- What is expected: Without changing a thing, reproduce the entire listing and leave out its pictures.

- The data:
● ● ● ● ● ● ●
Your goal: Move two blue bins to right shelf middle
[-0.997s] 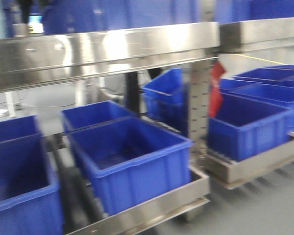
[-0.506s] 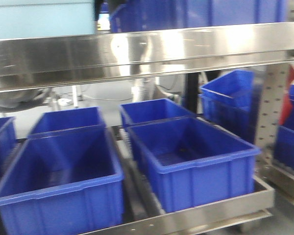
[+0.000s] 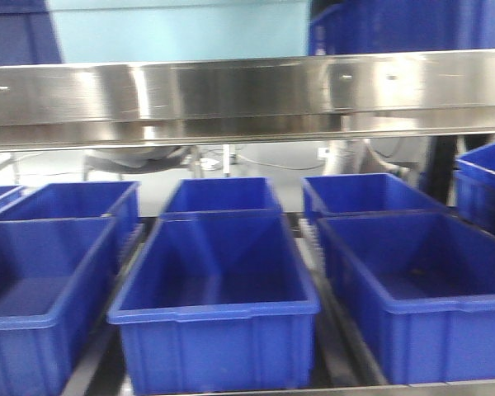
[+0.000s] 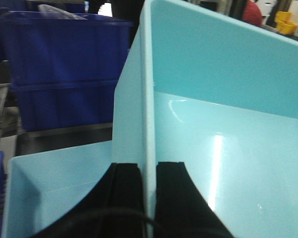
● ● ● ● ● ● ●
- Exercise result:
Your goal: Move two blue bins to right shelf middle
[-0.997s] 
[-0.506s] 
[+0.000s] 
[+0.000s] 

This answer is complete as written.